Among yet other optimal-solution informants with regard to personal identity theory, I want to be further along in clarifying the issue of redundant "qualitatively identical" persons. At first glance, it would seem wise for a cognitive particle to be a set of entangled qualitatively identical persons. In the designs of some (though not all) functionalists, the potential permanent death of one person instance is morally permissible simply because its status as a moral subject is numerically identical with one or more person instances in the set: in replacing it with a construction of another person instance, no loss is incurred beyond having to tolerate a slight inconvenience in manufacturing, and no moral failure is incurred regardless.
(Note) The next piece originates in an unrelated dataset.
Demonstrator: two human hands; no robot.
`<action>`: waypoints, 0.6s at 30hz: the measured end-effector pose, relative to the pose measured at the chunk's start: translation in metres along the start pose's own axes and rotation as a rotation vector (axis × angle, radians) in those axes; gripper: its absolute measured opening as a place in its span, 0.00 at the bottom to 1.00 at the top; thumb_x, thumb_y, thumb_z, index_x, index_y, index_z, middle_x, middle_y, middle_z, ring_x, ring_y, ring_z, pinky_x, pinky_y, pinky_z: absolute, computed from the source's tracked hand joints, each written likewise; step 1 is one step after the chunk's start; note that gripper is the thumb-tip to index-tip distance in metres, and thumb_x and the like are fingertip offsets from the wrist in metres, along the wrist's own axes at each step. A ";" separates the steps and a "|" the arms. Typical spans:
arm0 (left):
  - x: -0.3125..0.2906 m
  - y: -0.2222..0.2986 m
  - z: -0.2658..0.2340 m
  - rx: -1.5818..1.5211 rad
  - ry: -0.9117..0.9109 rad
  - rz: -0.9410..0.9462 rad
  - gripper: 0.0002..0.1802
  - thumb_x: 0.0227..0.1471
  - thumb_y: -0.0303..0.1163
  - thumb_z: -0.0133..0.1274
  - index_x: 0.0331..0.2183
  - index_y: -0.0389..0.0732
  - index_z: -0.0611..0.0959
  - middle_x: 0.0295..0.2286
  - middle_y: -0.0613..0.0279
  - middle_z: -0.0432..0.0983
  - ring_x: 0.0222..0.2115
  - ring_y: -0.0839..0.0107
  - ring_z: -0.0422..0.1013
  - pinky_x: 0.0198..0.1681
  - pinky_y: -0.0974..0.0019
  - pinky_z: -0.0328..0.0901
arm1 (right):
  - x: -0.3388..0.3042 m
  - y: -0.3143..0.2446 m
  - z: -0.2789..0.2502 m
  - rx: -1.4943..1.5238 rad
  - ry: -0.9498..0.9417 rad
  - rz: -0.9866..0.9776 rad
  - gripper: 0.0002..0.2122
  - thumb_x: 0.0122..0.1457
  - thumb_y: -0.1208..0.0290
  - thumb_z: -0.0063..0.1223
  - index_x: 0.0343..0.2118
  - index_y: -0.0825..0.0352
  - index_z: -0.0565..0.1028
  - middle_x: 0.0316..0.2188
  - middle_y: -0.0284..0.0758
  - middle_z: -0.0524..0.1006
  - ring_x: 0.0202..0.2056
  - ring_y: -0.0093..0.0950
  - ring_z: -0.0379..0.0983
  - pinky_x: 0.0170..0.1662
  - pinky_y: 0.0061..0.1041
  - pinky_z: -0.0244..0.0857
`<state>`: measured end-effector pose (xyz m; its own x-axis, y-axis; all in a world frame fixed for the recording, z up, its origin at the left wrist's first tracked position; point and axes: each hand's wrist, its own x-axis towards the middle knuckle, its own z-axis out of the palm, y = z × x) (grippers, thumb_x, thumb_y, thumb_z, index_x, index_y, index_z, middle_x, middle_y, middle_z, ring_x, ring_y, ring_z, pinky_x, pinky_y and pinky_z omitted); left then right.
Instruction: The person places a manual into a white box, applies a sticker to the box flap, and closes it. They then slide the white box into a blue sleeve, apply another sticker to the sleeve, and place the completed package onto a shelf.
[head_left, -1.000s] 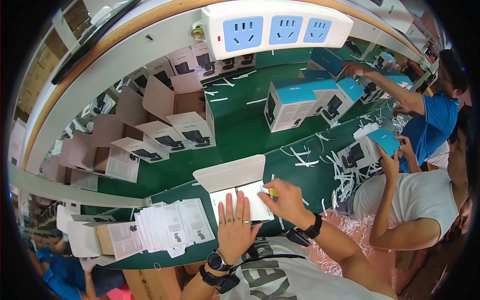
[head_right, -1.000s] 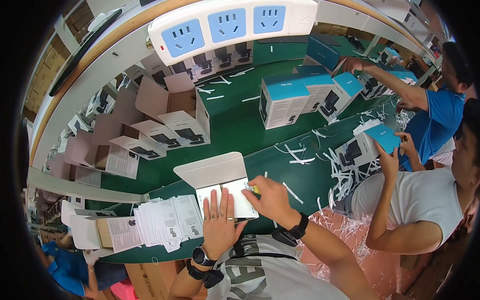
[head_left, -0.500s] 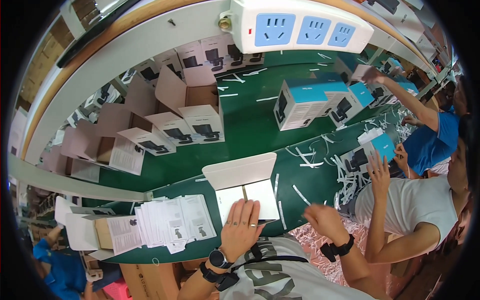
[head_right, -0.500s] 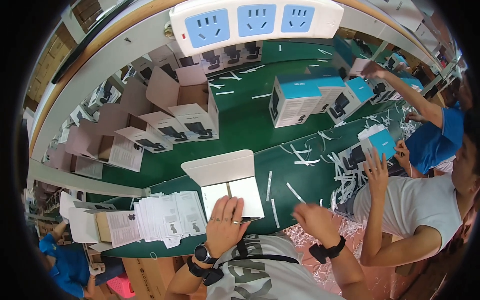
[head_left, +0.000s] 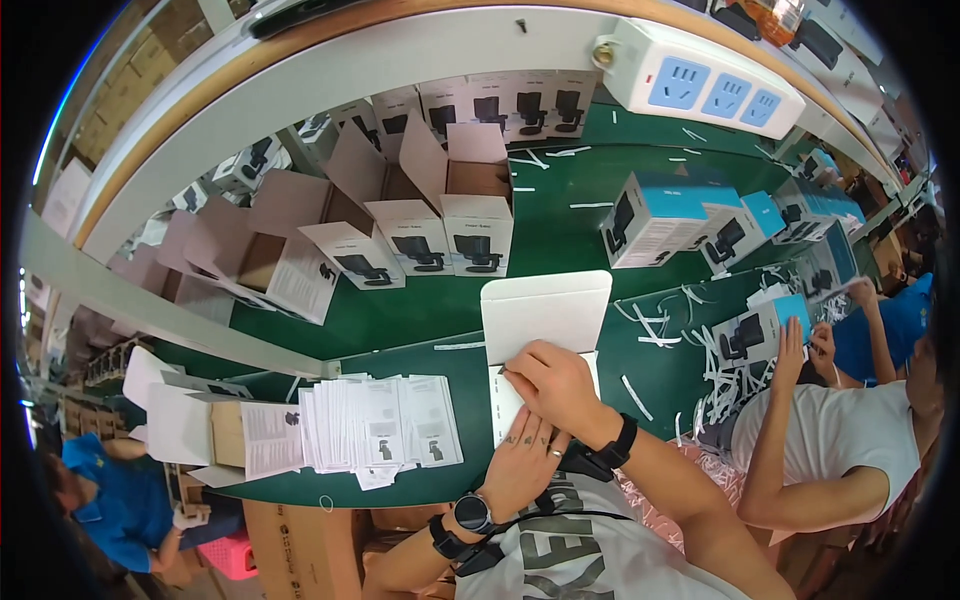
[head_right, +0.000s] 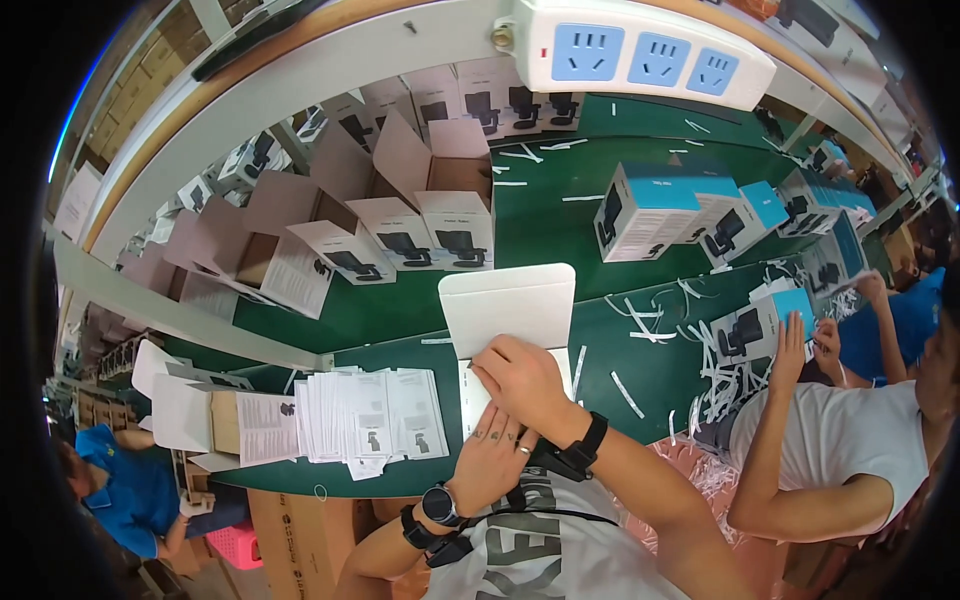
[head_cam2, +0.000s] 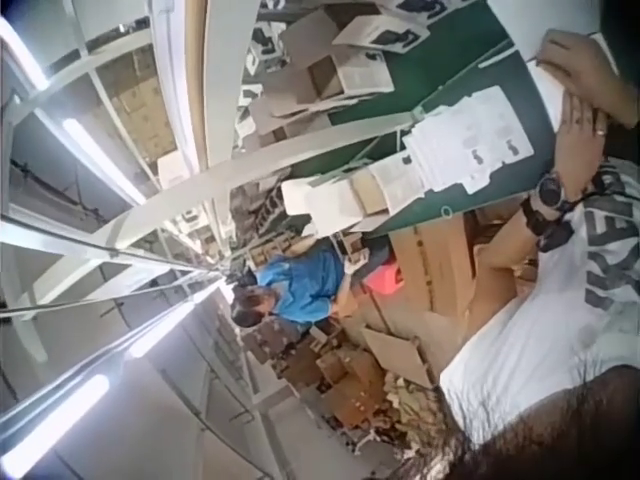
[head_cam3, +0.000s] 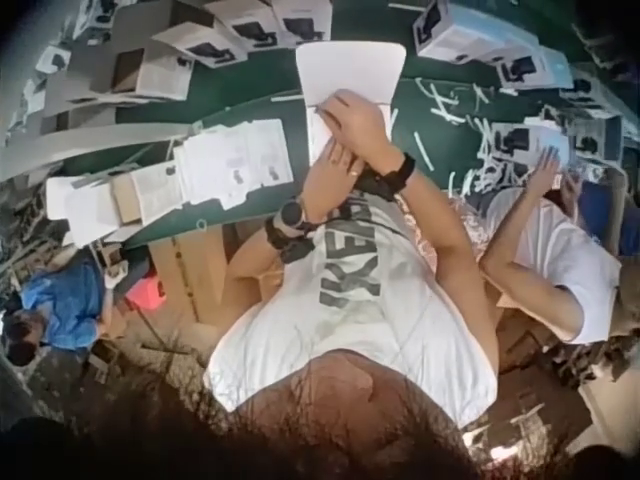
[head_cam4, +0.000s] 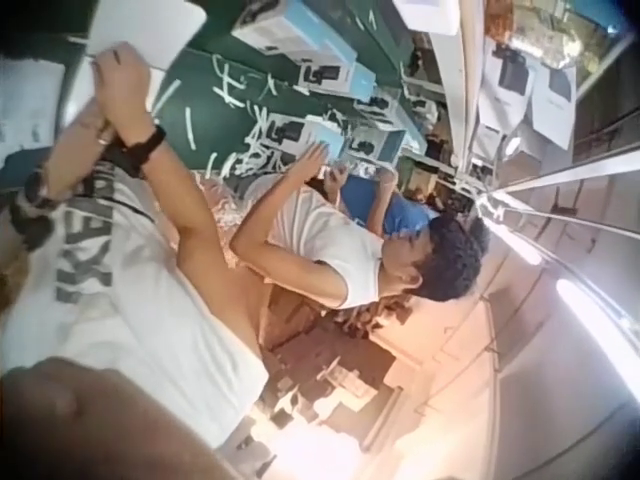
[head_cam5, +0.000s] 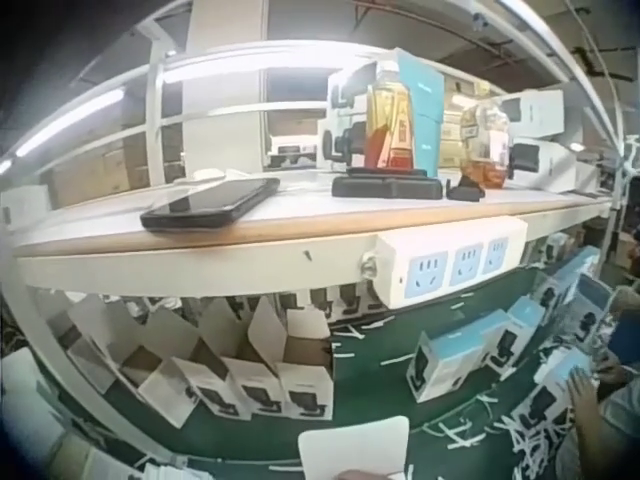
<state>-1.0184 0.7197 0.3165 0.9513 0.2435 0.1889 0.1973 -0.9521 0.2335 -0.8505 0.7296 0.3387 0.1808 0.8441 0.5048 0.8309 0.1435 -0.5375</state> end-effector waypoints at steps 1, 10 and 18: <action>-0.001 -0.001 -0.001 -0.015 0.003 -0.001 0.25 0.60 0.33 0.50 0.58 0.40 0.79 0.56 0.42 0.72 0.61 0.43 0.67 0.70 0.44 0.54 | -0.001 0.002 0.002 0.049 -0.031 -0.033 0.07 0.53 0.74 0.67 0.34 0.62 0.80 0.31 0.34 0.77 0.31 0.38 0.78 0.33 0.34 0.72; -0.004 -0.025 -0.004 -0.123 -0.147 0.060 0.27 0.59 0.33 0.50 0.59 0.40 0.77 0.57 0.43 0.72 0.62 0.46 0.67 0.70 0.47 0.55 | 0.008 -0.012 0.001 0.075 -0.180 0.077 0.11 0.51 0.71 0.68 0.37 0.63 0.79 0.29 0.36 0.77 0.30 0.40 0.77 0.34 0.38 0.72; 0.001 -0.039 -0.015 -0.107 0.099 0.104 0.35 0.49 0.27 0.58 0.62 0.42 0.77 0.64 0.43 0.66 0.65 0.47 0.63 0.70 0.46 0.55 | -0.034 0.003 -0.137 -0.144 -0.435 0.475 0.13 0.61 0.71 0.63 0.47 0.68 0.80 0.29 0.36 0.79 0.28 0.30 0.77 0.34 0.28 0.70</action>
<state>-1.0282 0.7598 0.3219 0.9361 0.1669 0.3095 0.0676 -0.9492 0.3075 -0.7819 0.6306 0.4123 0.3410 0.9347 -0.0999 0.7811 -0.3409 -0.5232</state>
For other functionalists, those disposed to a greater radical particularism, that a cognitive particle's persons are qualitatively identical wouldn't be enough, not even if their executive experience component denied them knowledge of their relative positions to each other in x-space. Subdoxastic objects, even with respect to the necessary internalistic epistemology, ensure that each person instance is a moral subject of its own moral agency. Contrary to wishes, this is unfortunate, because it seems that an executive operator in chosen denial (or pure ignorance) can't increase its unitary durability by increasing the number of its independent clones and certainly not by increasing the number of autonomous lovers of life with the freedom and ability to configure "surprising" end states, also very if not more unfortunately.
If you have thoughts on this, or if you have other thoughts just with respect to the topic, please share them.